In relatively small and simple space, architect wants to create as many spatial sequences as possible. The original site of the outdoor platform is divided into three parts, forming three different properties of the courtyard. Mountain garden, bamboo garden and pine garden scattered and interspersed around the house.
Mountain garden at the entrance is the first courtyard along the ramp into the site. Here is an open field of vision, you can look the bamboo mountain; the second courtyard is the bamboo garden which located in the north of the long field. The courtyard is surrounded by the hillsides and buildings on the north side, where you can observe the backside bamboo mountain. The third courtyard is the pine garden. There’s a ten-meter tall pine tree in the courtyard. Pine, both cedars, is also relaxation. Wind blows, pine leaf whirling.
From far to close, stay calm and listen to loose. The three courtyards form a closed-loop path. Hold off before starting up. The starting point of space is also the end of space, and the multi-level spatial sequence in buildings and courtyards is integrated into new places.
Architecture
The name of the building “Lin Qi Gu Yin” is taken from the sentence of an ancient book written by WANG DIBAO who lived in the Five Dynasties (907-960) .The project is independent of the periphery of the village and has a not very big volume. The house owner hopes that the house will not be isolated and closed after being built, but the atmosphere and space in the village will also be felt.
The original old house has local roof form which is double slope roofs, is the basic form of ancient houses in Jiangsu and Zhejiang province. In the project, there is no other village in the surrounding area. Local policy stipulates that the volume of new buildings cannot exceed the volume of old buildings. The architect disassembles the original building volume into several basic geometric units and combines them into a three-dimensional miniature village. The interior and exterior forms of the building are reconstructed. The roof of the building fluctuates in elevation and echoes with the mountains behind.
The house and the yard are scattered, and the pine tree in the terrace before are cleverly preserved. The middle volume of the building like a stretched out hand. The southern facade opens to a large, transparent window to the outside world where you can view bamboo forests in the distance. Renovated roof is also a scene in the mountains, attracting friends come to visit. The main body of the building recedes, hidden in the mountains and forests.
In the external environment, the house presents a vague presence forward and backward, which can not only be vaguely perceived, but also cannot be seen in the whole picture, looming.
The architect opened the ground floor space to form an overhead corridor. The corridor linkeds the courtyards back and front, while the restaurant and living room, reading area and other functions separated from each other.
Throughout the village, no matter big or small, are like natural growth, different forms, not stereotypes. The architect hopes that each "household" in the reconstructed "village" will have a different space. Different rooms, different windows; different views, different moods.
Thinking
In past villages, skilled craftsmen gathered and were able to take charge of each.
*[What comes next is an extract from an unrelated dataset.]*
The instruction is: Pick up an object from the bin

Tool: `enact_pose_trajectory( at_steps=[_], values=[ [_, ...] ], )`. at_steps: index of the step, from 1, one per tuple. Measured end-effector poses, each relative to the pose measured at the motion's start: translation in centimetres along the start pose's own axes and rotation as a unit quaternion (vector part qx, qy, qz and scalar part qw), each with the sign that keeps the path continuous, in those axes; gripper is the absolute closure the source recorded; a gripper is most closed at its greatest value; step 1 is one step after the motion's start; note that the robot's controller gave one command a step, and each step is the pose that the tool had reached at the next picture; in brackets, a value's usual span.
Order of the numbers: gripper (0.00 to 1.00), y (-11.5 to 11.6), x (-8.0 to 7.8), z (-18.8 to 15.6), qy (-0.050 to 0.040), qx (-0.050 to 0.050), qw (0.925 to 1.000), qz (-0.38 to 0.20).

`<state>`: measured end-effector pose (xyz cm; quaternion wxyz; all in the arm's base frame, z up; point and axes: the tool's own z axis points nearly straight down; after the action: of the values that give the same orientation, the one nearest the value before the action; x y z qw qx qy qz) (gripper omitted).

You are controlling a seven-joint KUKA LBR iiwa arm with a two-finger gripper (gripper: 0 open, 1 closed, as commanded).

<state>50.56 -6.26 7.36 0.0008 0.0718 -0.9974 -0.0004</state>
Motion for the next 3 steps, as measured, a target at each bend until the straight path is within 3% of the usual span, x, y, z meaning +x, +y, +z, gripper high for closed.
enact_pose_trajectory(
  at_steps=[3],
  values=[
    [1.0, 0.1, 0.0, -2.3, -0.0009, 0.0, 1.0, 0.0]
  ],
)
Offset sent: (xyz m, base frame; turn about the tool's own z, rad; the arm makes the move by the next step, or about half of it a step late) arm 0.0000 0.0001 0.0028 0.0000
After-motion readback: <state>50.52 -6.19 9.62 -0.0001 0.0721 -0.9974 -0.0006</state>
The construction techniques of the house, the nice design of gardens, and the planning and layout of the village were not in any way inferior to the city in many respects, leaving behind a large number of "no-design" designs.
The "oneness of man and nature" pursued by the ancients is hard to match. Perhaps we may try to let go of the form and not to construct it for architecture. It is only for the place, to interpret a purely natural relationship with nature in a modern language and integrate it into the environment and regard nature as a teacher.